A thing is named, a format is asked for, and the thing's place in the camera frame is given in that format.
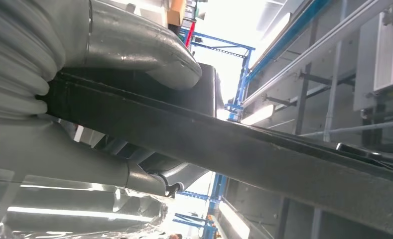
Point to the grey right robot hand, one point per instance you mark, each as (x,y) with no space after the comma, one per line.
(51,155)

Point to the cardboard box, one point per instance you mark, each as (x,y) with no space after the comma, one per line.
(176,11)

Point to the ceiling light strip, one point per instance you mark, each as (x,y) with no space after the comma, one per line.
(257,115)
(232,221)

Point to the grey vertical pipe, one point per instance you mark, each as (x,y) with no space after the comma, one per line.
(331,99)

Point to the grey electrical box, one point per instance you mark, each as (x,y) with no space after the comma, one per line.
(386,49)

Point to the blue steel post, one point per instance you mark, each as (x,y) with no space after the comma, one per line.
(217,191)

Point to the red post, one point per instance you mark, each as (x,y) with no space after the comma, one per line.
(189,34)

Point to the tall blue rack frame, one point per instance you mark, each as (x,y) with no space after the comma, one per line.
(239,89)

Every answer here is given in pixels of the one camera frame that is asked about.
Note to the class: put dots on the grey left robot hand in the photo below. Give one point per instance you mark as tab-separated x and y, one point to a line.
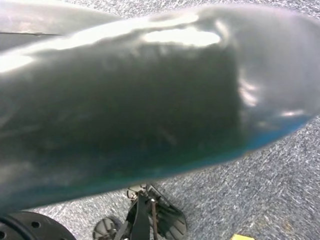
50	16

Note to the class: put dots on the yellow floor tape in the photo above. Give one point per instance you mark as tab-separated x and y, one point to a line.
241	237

- - -

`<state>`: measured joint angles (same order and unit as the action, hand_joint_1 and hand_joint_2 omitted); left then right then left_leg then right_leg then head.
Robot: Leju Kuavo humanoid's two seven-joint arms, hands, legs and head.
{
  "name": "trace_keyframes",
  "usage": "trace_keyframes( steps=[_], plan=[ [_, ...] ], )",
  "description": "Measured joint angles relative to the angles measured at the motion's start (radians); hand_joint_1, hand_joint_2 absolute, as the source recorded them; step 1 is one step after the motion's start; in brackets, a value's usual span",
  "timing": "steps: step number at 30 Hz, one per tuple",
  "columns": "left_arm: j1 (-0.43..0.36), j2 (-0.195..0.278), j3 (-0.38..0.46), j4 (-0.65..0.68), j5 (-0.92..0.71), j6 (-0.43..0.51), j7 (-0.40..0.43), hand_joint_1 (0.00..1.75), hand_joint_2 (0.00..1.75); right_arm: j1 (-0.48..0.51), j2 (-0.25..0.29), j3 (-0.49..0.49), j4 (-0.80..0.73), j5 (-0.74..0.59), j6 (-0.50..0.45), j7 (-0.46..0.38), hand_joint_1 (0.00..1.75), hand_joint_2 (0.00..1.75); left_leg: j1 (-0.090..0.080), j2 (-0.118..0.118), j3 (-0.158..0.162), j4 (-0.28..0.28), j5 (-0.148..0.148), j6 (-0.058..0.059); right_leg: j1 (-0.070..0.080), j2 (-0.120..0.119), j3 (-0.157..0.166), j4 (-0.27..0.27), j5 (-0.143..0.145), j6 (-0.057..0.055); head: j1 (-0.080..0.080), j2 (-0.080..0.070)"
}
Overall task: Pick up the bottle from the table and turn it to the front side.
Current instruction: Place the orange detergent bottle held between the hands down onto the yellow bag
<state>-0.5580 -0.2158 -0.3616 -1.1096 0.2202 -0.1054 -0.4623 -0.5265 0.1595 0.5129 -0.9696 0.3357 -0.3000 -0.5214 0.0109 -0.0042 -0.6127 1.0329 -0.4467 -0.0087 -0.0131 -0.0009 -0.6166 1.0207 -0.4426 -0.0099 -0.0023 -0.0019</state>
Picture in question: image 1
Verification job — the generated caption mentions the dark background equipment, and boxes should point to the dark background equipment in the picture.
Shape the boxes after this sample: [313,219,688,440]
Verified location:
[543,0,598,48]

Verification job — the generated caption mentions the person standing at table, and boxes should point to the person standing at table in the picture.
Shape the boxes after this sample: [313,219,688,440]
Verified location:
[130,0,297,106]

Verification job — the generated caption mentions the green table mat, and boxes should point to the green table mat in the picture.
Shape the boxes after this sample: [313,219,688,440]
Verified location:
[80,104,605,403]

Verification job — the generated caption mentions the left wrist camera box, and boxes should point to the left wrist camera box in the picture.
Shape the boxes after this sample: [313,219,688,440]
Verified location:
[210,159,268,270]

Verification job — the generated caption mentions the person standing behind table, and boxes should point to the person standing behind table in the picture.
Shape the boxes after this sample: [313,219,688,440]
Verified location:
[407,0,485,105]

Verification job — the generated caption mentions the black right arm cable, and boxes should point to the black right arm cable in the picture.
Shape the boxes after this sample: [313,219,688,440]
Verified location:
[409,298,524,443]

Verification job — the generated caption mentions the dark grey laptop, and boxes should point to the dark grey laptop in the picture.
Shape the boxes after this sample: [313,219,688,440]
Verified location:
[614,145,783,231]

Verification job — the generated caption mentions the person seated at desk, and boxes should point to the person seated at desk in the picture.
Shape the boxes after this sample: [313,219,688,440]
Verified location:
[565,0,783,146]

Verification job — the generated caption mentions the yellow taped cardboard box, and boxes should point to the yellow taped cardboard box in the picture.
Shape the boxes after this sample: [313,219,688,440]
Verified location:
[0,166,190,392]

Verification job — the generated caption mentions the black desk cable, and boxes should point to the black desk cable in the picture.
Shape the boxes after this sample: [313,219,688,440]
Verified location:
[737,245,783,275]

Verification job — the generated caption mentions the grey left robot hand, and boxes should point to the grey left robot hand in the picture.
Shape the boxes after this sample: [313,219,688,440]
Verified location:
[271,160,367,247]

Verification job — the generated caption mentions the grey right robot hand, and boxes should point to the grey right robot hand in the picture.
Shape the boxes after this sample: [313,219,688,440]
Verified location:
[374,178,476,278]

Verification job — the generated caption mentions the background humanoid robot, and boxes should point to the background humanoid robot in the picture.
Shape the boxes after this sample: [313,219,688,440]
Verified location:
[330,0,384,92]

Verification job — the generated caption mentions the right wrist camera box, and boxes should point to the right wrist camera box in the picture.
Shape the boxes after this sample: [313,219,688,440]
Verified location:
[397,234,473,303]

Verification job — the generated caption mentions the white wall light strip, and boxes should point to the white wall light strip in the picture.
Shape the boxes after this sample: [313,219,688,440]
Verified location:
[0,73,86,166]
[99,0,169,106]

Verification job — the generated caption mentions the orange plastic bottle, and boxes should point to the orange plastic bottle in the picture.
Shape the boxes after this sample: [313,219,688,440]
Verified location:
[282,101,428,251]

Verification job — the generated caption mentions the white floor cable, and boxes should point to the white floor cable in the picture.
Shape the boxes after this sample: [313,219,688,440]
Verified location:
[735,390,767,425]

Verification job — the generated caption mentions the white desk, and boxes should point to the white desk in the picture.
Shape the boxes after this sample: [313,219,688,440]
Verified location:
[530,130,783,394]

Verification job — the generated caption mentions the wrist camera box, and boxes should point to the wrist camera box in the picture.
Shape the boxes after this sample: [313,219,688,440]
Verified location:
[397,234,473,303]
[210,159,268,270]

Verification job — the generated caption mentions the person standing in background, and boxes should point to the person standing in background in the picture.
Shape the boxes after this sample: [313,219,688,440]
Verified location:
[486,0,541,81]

- - -

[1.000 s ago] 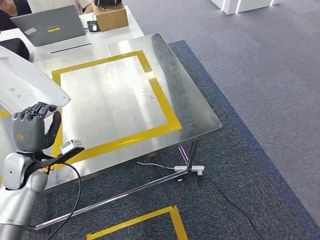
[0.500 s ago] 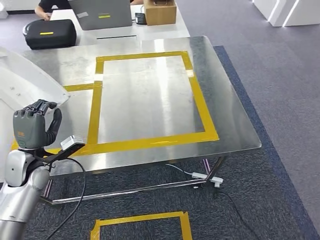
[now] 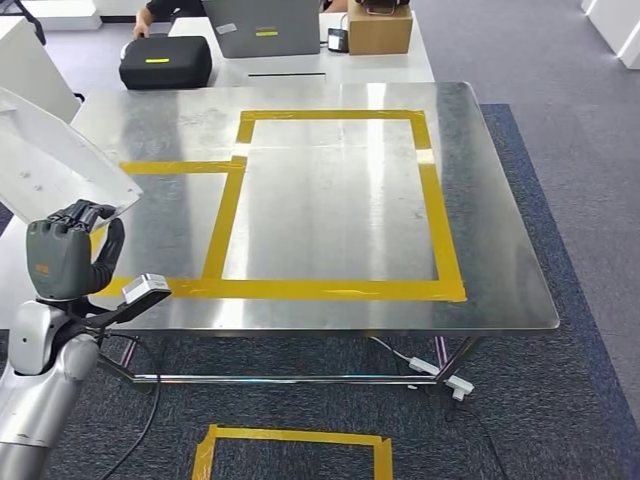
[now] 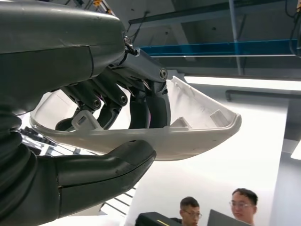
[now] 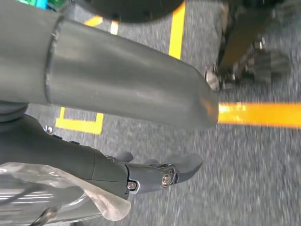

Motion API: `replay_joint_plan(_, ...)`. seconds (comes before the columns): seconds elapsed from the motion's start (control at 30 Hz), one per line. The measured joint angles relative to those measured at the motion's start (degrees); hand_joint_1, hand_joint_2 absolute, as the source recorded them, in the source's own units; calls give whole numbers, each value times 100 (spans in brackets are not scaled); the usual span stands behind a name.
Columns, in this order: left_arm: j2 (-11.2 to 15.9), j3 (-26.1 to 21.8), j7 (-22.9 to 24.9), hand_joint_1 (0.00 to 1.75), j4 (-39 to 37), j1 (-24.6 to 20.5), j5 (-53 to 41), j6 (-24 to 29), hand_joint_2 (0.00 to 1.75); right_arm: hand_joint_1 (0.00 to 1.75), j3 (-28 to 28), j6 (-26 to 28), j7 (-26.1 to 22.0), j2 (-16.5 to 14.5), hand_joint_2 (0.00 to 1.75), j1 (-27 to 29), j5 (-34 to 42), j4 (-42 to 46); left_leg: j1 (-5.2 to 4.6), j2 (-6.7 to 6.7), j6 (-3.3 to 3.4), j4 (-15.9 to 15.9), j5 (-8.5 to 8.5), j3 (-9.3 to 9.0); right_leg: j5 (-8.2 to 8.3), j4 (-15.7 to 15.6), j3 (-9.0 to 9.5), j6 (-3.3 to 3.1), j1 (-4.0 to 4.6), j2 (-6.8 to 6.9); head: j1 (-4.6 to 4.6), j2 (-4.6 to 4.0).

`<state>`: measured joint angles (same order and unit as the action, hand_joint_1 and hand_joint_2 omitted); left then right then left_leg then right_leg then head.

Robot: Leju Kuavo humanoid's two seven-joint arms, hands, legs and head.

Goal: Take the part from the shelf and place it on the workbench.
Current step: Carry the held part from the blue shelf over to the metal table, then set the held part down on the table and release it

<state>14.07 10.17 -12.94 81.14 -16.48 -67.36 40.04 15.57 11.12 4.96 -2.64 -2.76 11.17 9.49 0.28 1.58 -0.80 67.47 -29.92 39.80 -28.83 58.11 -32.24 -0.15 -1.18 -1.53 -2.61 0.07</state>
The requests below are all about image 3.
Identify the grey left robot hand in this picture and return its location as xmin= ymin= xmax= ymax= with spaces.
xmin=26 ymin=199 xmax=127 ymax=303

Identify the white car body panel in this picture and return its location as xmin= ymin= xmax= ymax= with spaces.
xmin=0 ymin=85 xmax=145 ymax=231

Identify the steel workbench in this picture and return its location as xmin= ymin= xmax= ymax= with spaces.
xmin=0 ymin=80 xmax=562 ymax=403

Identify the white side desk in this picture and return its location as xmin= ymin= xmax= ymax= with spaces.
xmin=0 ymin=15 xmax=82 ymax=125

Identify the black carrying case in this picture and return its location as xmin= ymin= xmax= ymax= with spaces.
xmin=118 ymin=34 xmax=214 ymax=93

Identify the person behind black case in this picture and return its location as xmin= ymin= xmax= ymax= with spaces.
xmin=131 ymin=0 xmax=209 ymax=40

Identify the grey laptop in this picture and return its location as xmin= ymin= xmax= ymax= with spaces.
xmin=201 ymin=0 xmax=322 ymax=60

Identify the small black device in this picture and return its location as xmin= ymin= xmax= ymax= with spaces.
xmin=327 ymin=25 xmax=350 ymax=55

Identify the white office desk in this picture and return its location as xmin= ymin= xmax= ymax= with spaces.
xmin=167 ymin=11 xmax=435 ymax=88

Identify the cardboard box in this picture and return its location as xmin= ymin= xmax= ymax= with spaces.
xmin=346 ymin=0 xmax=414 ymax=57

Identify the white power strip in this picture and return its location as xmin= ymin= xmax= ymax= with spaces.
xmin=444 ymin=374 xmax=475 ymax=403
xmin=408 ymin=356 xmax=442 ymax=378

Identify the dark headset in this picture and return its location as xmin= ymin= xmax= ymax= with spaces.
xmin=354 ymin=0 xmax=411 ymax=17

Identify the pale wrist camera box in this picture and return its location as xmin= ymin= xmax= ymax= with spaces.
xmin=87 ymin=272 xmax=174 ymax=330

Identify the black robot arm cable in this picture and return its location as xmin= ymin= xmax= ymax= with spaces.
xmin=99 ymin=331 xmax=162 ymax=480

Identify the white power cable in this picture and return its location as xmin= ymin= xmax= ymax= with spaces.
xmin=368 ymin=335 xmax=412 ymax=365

- - -

**Your instructions:**
Given the records above, reproduce precisely and only the lines between the line holding "Columns, in this" and the line holding "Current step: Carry", inclusive.

**Exercise result:**
Columns, in this order: left_arm: j2 (-11.2 to 15.9), j3 (-26.1 to 21.8), j7 (-22.9 to 24.9), hand_joint_1 (0.00 to 1.75), j4 (-39 to 37), j1 (-24.6 to 20.5), j5 (-53 to 41), j6 (-24 to 29), hand_joint_2 (0.00 to 1.75); right_arm: hand_joint_1 (0.00 to 1.75), j3 (-28 to 28), j6 (-26 to 28), j7 (-26.1 to 22.0), j2 (-16.5 to 14.5), hand_joint_2 (0.00 to 1.75), j1 (-27 to 29), j5 (-34 to 42), j4 (-42 to 46); left_leg: j1 (-5.2 to 4.6), j2 (-6.7 to 6.7), j6 (-3.3 to 3.4), j4 (-15.9 to 15.9), j5 (-8.5 to 8.5), j3 (-9.3 to 9.0); right_leg: j5 (-8.2 to 8.3), j4 (-15.7 to 15.6), j3 (-9.0 to 9.5), j6 (-3.3 to 3.1), j1 (-4.0 to 4.6), j2 (-6.8 to 6.9); head: j1 (-4.6 to 4.6), j2 (-4.6 to 4.0).

`<state>`: measured joint angles (same order and unit as the action, hand_joint_1 and hand_joint_2 omitted); left then right then left_leg then right_leg then head.

Robot: Leju Kuavo humanoid's two seven-joint arms, hands, legs and head.

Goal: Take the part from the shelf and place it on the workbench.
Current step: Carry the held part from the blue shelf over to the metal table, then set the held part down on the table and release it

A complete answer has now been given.